DATASET EXCERPT |
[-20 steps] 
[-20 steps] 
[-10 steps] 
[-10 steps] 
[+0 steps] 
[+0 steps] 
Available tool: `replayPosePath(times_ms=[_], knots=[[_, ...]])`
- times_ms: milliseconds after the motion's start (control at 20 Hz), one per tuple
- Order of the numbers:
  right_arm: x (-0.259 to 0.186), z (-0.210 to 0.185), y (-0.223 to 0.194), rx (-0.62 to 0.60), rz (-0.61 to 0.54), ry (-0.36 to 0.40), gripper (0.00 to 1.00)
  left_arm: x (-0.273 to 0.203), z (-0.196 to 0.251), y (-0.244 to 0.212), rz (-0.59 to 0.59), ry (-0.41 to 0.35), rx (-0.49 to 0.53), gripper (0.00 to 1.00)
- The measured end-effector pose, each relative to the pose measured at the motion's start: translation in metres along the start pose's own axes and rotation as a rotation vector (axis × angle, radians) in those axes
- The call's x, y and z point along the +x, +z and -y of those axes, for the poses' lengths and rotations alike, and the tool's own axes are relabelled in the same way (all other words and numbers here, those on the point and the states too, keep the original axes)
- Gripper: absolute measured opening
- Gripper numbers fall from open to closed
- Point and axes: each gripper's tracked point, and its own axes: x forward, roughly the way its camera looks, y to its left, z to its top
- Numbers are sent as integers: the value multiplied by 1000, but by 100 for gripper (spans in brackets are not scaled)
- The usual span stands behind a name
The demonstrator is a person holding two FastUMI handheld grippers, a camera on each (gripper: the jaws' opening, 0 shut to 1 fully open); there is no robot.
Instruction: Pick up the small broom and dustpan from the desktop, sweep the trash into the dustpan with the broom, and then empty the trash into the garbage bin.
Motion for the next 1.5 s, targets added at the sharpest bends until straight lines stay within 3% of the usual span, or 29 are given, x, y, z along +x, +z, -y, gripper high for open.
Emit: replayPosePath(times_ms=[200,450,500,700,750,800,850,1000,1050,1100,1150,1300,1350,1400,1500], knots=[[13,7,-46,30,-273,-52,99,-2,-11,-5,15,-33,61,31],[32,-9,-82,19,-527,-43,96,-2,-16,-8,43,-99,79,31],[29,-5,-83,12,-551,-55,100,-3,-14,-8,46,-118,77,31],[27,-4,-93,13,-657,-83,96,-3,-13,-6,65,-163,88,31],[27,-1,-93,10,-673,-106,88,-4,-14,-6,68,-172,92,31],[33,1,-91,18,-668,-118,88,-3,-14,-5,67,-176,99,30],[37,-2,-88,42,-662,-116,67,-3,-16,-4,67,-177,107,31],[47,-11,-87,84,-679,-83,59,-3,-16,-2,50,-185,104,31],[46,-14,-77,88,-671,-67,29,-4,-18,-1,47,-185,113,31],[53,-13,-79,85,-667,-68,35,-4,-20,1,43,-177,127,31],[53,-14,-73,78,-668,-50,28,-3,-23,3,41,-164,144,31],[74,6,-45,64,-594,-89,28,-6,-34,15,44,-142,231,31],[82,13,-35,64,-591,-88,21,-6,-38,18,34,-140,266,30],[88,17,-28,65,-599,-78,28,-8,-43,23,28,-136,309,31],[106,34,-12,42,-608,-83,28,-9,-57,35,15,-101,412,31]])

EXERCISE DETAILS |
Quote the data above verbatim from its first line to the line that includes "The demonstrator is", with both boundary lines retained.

SOLUTION FOR THIS EXERCISE |
[-20 steps] 
[-20 steps] 
[-10 steps] 
[-10 steps] 
[+0 steps] 
[+0 steps] 
Available tool: `replayPosePath(times_ms=[_], knots=[[_, ...]])`
- times_ms: milliseconds after the motion's start (control at 20 Hz), one per tuple
- Order of the numbers:
  right_arm: x (-0.259 to 0.186), z (-0.210 to 0.185), y (-0.223 to 0.194), rx (-0.62 to 0.60), rz (-0.61 to 0.54), ry (-0.36 to 0.40), gripper (0.00 to 1.00)
  left_arm: x (-0.273 to 0.203), z (-0.196 to 0.251), y (-0.244 to 0.212), rz (-0.59 to 0.59), ry (-0.41 to 0.35), rx (-0.49 to 0.53), gripper (0.00 to 1.00)
- The measured end-effector pose, each relative to the pose measured at the motion's start: translation in metres along the start pose's own axes and rotation as a rotation vector (axis × angle, radians) in those axes
- The call's x, y and z point along the +x, +z and -y of those axes, for the poses' lengths and rotations alike, and the tool's own axes are relabelled in the same way (all other words and numbers here, those on the point and the states too, keep the original axes)
- Gripper: absolute measured opening
- Gripper numbers fall from open to closed
- Point and axes: each gripper's tracked point, and its own axes: x forward, roughly the way its camera looks, y to its left, z to its top
- Numbers are sent as integers: the value multiplied by 1000, but by 100 for gripper (spans in brackets are not scaled)
- The usual span stands behind a name
The demonstrator is a person holding two FastUMI handheld grippers, a camera on each (gripper: the jaws' opening, 0 shut to 1 fully open); there is no robot.

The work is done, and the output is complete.